One major observation here, though. It occurred to me after the fact that maybe the reason it was so good at figure that context out was that in some of the images, the written assignment instructions I had given the teams were visible. I tested this assumption by going back into the images and erasing the assignments and re-running the material through NotebookLM. The AI was actually still able to infer the context of what the images were (surprisingly), however, what I noticed when I generated the briefing document was that the output was much more brief and much less nuanced, so it appears that giving it the extra context for what it is looking at has a pretty significant effect on its ability to make sense of the rest of the information.

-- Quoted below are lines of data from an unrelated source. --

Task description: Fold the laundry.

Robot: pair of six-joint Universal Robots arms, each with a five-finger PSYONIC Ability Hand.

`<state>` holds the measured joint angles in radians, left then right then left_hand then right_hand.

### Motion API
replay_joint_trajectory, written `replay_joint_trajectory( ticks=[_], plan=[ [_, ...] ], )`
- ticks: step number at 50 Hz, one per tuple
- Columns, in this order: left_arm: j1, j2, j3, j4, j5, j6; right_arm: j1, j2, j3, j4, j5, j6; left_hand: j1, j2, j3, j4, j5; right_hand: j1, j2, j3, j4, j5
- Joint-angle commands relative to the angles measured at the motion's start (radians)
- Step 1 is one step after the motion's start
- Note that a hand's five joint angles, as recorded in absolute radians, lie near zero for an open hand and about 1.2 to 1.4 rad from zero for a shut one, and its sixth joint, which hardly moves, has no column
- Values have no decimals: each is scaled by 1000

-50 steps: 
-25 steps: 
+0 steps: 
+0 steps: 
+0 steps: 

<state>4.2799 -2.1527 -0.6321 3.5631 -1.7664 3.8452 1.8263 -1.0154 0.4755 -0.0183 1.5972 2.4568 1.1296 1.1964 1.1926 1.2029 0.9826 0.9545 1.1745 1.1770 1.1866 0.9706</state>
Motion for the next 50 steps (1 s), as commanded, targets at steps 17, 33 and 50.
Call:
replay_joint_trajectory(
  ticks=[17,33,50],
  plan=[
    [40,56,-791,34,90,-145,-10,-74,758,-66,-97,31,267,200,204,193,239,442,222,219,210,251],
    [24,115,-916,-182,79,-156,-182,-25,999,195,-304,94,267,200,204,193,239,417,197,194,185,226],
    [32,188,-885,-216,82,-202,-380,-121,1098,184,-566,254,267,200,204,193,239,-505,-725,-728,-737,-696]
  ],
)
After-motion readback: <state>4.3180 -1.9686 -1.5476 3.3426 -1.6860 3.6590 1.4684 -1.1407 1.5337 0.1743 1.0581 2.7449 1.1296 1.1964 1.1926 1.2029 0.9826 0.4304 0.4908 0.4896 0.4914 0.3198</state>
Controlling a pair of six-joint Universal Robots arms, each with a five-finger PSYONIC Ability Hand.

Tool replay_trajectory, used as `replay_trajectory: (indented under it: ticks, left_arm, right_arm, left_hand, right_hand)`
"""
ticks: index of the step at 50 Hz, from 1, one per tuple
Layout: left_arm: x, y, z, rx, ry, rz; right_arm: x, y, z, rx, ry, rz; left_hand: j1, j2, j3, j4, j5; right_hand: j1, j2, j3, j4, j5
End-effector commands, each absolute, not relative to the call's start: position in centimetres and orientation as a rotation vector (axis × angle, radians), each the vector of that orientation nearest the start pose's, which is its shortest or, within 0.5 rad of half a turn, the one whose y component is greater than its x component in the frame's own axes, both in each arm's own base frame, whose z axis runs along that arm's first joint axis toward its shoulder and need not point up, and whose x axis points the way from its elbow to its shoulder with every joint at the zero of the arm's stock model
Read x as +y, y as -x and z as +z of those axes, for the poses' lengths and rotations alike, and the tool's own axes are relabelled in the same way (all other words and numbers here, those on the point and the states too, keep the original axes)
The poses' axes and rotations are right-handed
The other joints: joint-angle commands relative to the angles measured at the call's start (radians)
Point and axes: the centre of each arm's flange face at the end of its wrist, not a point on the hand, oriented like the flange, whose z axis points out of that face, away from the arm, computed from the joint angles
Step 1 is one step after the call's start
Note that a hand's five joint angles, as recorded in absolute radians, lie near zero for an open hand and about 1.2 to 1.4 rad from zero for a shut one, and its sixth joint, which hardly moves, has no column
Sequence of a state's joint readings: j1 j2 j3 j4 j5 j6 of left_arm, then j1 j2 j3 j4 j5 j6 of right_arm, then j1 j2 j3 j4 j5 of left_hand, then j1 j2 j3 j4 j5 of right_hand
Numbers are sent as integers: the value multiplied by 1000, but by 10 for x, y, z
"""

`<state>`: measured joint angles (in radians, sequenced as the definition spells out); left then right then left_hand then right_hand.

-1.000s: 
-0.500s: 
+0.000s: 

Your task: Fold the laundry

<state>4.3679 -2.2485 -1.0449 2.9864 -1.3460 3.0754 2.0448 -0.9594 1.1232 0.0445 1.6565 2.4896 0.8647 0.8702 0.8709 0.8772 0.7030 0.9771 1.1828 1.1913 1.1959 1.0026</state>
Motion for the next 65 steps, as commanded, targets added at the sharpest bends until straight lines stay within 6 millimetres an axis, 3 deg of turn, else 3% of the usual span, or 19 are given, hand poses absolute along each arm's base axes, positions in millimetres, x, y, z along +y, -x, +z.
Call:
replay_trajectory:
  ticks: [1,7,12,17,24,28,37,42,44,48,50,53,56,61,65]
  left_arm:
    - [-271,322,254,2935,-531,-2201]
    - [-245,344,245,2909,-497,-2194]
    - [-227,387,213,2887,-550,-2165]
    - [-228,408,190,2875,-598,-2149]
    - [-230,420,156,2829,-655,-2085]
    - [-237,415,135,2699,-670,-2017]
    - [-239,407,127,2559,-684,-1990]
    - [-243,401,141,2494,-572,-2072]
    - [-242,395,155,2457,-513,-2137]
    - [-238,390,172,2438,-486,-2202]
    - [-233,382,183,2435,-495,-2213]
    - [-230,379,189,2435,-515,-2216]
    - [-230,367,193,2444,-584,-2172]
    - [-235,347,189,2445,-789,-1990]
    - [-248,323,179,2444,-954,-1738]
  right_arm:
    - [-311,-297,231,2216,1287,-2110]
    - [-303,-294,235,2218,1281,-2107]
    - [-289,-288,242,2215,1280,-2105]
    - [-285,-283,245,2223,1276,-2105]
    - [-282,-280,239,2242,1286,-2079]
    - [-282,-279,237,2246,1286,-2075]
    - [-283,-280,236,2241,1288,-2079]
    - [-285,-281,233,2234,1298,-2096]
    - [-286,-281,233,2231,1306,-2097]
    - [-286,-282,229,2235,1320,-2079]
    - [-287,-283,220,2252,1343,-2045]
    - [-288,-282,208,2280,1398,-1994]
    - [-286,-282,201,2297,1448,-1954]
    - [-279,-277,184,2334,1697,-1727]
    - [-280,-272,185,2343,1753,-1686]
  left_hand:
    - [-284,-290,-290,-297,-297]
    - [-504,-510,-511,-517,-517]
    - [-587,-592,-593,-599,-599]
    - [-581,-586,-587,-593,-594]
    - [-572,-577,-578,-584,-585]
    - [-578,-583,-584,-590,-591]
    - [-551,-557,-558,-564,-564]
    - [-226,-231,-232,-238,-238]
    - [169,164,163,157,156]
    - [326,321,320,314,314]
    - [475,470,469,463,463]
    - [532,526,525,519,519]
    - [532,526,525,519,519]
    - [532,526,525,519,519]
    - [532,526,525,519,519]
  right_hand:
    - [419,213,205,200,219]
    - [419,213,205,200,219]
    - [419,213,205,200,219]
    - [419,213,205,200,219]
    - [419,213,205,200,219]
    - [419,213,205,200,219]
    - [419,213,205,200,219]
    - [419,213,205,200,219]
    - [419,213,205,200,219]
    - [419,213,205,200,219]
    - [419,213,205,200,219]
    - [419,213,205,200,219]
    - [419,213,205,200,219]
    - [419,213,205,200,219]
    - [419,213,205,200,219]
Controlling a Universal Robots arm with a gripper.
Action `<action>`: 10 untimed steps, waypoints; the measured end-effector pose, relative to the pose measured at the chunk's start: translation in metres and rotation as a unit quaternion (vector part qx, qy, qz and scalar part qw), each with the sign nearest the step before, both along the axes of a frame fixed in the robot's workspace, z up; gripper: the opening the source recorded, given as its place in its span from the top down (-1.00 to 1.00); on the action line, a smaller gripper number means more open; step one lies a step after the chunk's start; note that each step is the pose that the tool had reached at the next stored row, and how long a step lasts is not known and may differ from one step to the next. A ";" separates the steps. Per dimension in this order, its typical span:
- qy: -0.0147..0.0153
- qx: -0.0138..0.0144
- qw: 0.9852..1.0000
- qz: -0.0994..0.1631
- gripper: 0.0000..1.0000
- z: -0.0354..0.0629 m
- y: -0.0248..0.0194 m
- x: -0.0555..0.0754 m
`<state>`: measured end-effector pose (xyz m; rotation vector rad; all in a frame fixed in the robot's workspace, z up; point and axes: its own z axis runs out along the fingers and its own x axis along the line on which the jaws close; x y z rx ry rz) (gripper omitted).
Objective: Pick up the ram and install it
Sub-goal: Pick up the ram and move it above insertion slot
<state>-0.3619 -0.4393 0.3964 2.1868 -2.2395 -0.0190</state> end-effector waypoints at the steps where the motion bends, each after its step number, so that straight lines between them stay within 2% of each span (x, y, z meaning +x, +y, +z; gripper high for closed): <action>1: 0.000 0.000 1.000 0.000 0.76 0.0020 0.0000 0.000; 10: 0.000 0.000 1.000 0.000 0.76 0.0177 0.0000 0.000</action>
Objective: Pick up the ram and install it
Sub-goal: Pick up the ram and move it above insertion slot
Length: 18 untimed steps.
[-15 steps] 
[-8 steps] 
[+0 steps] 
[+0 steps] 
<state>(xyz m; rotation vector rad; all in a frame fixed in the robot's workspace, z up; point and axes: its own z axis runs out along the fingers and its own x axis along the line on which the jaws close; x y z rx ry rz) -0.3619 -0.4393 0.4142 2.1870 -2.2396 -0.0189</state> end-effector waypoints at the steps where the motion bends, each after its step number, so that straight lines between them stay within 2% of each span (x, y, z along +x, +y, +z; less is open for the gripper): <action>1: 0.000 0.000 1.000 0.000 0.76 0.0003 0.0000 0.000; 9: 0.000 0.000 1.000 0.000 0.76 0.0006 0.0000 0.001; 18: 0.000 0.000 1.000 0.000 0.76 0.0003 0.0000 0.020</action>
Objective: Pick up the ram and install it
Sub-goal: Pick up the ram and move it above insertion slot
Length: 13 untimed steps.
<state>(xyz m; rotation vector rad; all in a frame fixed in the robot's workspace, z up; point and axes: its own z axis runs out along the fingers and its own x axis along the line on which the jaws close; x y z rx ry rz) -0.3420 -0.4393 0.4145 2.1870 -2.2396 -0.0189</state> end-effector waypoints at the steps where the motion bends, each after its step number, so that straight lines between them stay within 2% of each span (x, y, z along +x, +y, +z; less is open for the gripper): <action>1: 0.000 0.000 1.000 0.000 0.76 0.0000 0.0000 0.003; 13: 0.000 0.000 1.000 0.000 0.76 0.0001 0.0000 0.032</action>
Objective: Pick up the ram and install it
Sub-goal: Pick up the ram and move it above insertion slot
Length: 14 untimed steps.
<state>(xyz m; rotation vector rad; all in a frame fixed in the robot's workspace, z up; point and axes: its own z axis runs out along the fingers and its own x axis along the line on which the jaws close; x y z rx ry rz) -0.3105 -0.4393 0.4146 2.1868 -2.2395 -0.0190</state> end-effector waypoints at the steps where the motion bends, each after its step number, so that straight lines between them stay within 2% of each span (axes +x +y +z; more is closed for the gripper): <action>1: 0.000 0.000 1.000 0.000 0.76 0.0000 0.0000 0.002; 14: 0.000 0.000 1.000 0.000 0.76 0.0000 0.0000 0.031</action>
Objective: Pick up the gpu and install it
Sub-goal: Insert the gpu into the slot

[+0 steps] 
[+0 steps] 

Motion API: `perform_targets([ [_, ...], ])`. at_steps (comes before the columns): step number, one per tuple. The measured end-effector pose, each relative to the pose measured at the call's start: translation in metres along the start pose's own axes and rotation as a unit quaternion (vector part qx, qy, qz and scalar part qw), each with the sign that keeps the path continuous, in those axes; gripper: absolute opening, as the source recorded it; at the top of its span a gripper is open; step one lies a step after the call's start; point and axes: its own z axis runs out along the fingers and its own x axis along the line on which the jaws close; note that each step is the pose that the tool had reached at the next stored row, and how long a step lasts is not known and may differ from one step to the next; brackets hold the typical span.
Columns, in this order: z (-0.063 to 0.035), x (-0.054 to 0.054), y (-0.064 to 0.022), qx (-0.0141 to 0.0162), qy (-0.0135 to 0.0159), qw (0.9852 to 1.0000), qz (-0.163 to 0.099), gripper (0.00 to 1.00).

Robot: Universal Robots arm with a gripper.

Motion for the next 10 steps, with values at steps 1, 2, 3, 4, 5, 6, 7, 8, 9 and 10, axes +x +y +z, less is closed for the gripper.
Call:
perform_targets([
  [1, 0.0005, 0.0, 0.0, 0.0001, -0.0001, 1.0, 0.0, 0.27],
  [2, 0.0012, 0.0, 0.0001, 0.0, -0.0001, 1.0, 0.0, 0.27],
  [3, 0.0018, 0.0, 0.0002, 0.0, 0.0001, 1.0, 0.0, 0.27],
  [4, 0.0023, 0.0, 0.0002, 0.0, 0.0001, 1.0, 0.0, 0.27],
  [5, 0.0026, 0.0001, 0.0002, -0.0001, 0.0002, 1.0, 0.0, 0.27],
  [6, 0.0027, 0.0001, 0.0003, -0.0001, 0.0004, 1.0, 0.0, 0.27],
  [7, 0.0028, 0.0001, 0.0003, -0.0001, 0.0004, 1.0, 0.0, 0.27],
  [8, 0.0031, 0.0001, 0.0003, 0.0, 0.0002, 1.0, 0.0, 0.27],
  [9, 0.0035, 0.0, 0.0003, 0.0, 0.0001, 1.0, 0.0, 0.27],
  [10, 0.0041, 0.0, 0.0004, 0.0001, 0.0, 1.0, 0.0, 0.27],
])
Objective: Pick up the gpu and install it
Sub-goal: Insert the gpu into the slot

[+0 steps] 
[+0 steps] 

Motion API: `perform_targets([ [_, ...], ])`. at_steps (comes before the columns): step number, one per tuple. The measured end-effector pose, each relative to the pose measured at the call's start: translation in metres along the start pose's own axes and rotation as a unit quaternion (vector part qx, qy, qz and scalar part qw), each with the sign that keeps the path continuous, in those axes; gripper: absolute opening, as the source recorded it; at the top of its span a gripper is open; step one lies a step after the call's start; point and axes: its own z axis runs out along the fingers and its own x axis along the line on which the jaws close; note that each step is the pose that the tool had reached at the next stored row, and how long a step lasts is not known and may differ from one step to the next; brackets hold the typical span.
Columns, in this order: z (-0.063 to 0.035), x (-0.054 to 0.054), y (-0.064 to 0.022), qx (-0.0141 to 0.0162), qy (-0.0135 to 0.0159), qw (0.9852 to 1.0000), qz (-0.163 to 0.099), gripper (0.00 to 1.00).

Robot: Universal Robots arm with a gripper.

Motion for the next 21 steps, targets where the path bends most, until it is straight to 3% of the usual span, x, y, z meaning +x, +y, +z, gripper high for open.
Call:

I generated one of these briefing documents after each round of work, so that as an input for the next round of work, participants had a handy summary of the salient ideas explored across all of the teams earlier in the process, which meant that I was now able to have a self-synthesizing process in pretty much realtime without any other support (though, realistically, some support would have been great, because it meant I didn’t have time to eat, drink or sit down).
A fun output from each of the NotebookLM compilations was also a “podcast” - a dialogue between two people (currently in English only) doing a “deep dive” on the material for each round. Their summaries were surprisingly good, and made the information very digestible. I played some of these summaries during the breaks over the house speakers as a reinforcement of some of the themes, and uploaded them all to the group’s Microsoft Teams space as well. As an example, here is this post run through NotebookLM in podcast form:
It also meant that by the end of the day, before I walked out of the room, there were extensive, detailed written summaries of all the work the groups had done. Even with a person on site dedicated to producing that, it would have been difficult to turn around in between rounds of work, and by the end of the day, would likely be, at best, in the form of raw notes, not something edited and synthesized. Instead of squinting at flip charts today, I was able to write this post. Which means saving 10 person-hours of a documenter on-site, plus probably a half-day of summarizing after the fact.
All told, then, the experiment allowed me to still support the group pretty well on my own, and saving a total of at least 20 person-hours of work. Not bad.